E antes de prosseguir com a análise dos problemas, era preciso dar a motivação para a busca da cura da doença e apresentar o porquê de ir atrás da mudança de hábitos. Os assessores partilharam uma leitura. Era direcionada à moça que iniciou o desabafo e que se mostrava incomodada com a situação pela qual o grupo passava.
"Escreva ao Anjo da igreja de Éfeso. Assim diz aquele que tem na mão direita as sete estrelas, aquele que está andando no meio dos sete candelabros de ouro: Conheço a conduta de você, seu esforço e sua perseverança. Sei que você não suporta os maus. Apareceram alguns dizendo que eram apóstolos. Você os provou e descobriu que não eram. Eram mentirosos. Você é perseverante. Sofreu por causa do meu nome, e não desanimou. Mas há uma coisa que eu reprovo: você abandonou seu primeiro amor. Preste atenção: repare onde você caiu, converta-se e retome o caminho de antes." (Apocalipse 2, 1-5a)

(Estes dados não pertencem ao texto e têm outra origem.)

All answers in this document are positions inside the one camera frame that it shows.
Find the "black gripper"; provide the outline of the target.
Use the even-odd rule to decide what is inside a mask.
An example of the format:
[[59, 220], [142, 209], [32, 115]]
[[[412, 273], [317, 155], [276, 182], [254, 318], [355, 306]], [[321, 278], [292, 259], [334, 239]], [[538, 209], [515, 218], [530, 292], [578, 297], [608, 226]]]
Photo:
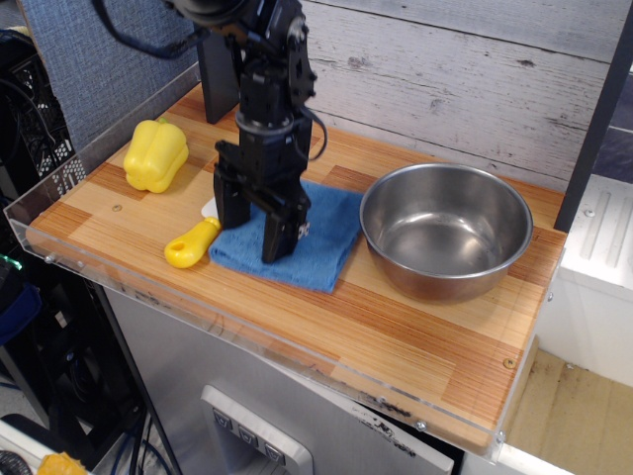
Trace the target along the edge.
[[225, 230], [250, 220], [255, 204], [265, 219], [262, 260], [273, 263], [294, 252], [310, 229], [311, 202], [300, 178], [308, 166], [312, 121], [299, 118], [287, 130], [240, 126], [239, 143], [216, 143], [214, 192]]

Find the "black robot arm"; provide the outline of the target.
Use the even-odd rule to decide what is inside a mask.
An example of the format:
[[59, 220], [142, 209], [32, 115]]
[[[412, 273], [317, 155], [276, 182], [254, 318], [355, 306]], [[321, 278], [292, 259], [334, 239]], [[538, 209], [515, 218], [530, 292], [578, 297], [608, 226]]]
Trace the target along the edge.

Antes de qualquer atividade, de qualquer planejamento, de qualquer iniciativa pastoral é preciso lembrar do “amor primeiro”, daquilo que provocou o encantamento, a motivação de estar ali, de fazer algo, de plantar o Reino de Deus. A conduta pode ser irrepreensível, mas sem o fogo que nos incendeia o coração, disse a assessoria, a queda é bem provável. É preciso sempre retomar estas motivações e lembrarmos em quem depositamos nossa confiança.
Para doenças como esta que afetaram o grupo, o primeiro passo é se perceber doente. O segundo é desejar a cura. O terceiro é fazer por onde para mudar os hábitos que podem ter levado a esta doença. Mas ninguém muda de hábitos se não perceber que viver a vida é bem melhor do que viver a doença. E ninguém tem essa percepção se não tiver vivido a realidade do “primeiro amor”.
Eles aceitaram o desafio. Elencaram os problemas, perceberam as relações entre eles e as causas comuns. Viram nestas causas onde poderiam agir e que posturas deveriam ser modificadas para o próximo ano. Dividiram tarefas, traçaram metas e objetivos para as atividades. E montaram o calendário.
Quanto à jovem que iniciou esta história toda, ela voltou bem mais animada para casa. E num lampejo pastoral, enquanto estava deitada em sua cama percebeu que o planejamento só saiu porque eles pararam para ler a realidade e foram confrontados com a Palavra. Esse método nunca falha.